State financial aid.

No surprise, this aid varies by state. Each state sets its own guidelines for financial aid, so as you can imagine, there are 50 different ways to do it. For most state funds, a student may need to establish residency in order to be qualified. If you are looking at an out-of-state institution, ask if they have institutional policies to help their out-of-state students cover additional costs, such as travel. This really is a case where your best expert for your state aid eligibility is the financial aid counselor at your potential school.

What scholarships are available for transfers?

We’ve finally come to the part of the article that everyone loves: free money. If you skipped over the last two sections to get here, you need to stop, go back, and read from the beginning! Federal grants may be the foundation of your aid, but scholarships are a cornerstone for many students and may be easier to find than you think.

Look for transfer scholarships.

Many institutions have a merit-based scholarship program specifically designed for their transfer students, as they will be able to evaluate previous college work. Ask the admission counselor if there is an additional application or if the application for admission will also be reviewed for scholarships. Are there essays to submit or is an interview required? Are the deadlines for admission different for those students wishing to be considered for scholarships? Inquire also about department-specific scholarships. Do you have the potential to earn additional scholarships after you enroll based on academic performance, or are scholarships only offered at the time of acceptance? Coordinate your scholarship eligibility with your time frame for degree completion.

See if you already have money.

No, not the loose change under your couch. You need to assess your current situation. Do you have any outside scholarships? If so, contact the awarding organization to see what you need to do when you transfer. You may need to provide written notice so that the foundation can send the funds to the appropriate school. Also, see if there are any restrictions with the scholarship that would limit its use at other schools.

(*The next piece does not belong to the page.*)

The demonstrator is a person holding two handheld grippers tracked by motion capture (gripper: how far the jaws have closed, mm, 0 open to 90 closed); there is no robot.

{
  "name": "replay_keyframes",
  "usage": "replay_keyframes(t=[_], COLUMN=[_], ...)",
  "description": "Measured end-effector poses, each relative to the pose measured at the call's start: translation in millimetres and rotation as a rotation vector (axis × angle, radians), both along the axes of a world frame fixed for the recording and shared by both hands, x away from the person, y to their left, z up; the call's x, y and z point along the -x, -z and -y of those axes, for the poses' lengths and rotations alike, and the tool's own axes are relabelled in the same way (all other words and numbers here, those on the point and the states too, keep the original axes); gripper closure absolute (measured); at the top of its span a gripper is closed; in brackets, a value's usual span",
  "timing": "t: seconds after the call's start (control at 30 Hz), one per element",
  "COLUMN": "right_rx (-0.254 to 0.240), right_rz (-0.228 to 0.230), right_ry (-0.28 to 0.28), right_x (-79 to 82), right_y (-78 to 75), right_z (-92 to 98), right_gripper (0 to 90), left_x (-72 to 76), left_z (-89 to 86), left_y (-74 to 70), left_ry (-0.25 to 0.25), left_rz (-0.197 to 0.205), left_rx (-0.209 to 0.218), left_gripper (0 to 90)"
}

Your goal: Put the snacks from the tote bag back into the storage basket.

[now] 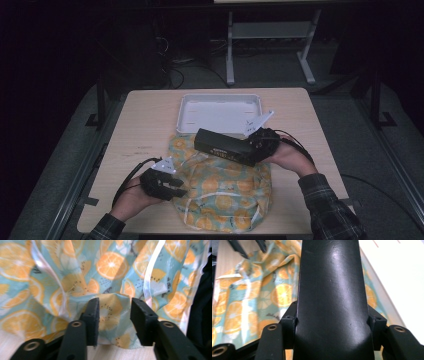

Seek out even more scholarships.

If you don’t already have an outside scholarship, it’s time to look. There are numerous scholarship search engines offering opportunities for students—sometimes an overwhelming number of opportunities. Flip through magazines (like the one you’re holding . . . ) and contact your financial aid office. Consider joining Phi Theta Kappa, the national two-year school honor society whose members are recognized by many four-year colleges with scholarships. And contact local organizations (Lions Club, ROTC, etc.) to see if they offer any scholarships—local offerings tend to have less competition.

How is it different this time?

The financial aid process may feel very different the second time around. The basic application process (filling out the FAFSA) should feel pretty similar, but behind the scenes, things may be handled a little differently. Your financial aid may not transfer, but your knowledge of the process does. To review:

Ask questions.

You may see a substantial difference in the COA from your former to your potential school(s). The COA is the basis for determining financial eligibility. Will you be living on campus or off? How does your financial aid counselor determine fees and housing expenses? Do they offer a textbook allowance? What about money for a laptop or other educational electronics? Are there fees for labs or courses missing from your financial aid award? All of these items can affect the COA.

Be your own advocate.

If you aren’t clear on your expenses, be sure to set up an appointment with a financial aid counselor. If you have concerns, voice them. Ask the financial aid office about how to document your financial circumstances that have changed.

Do your research.

Pay attention to deadlines, submit the necessary paperwork, and make contacts to confirm that the information has been received.

Remember, college is affordable when you use tools to help access financial aid. It is just like learning to swim again—get your goggles, find that swim noodle, and jump in. You’ll be glad you did.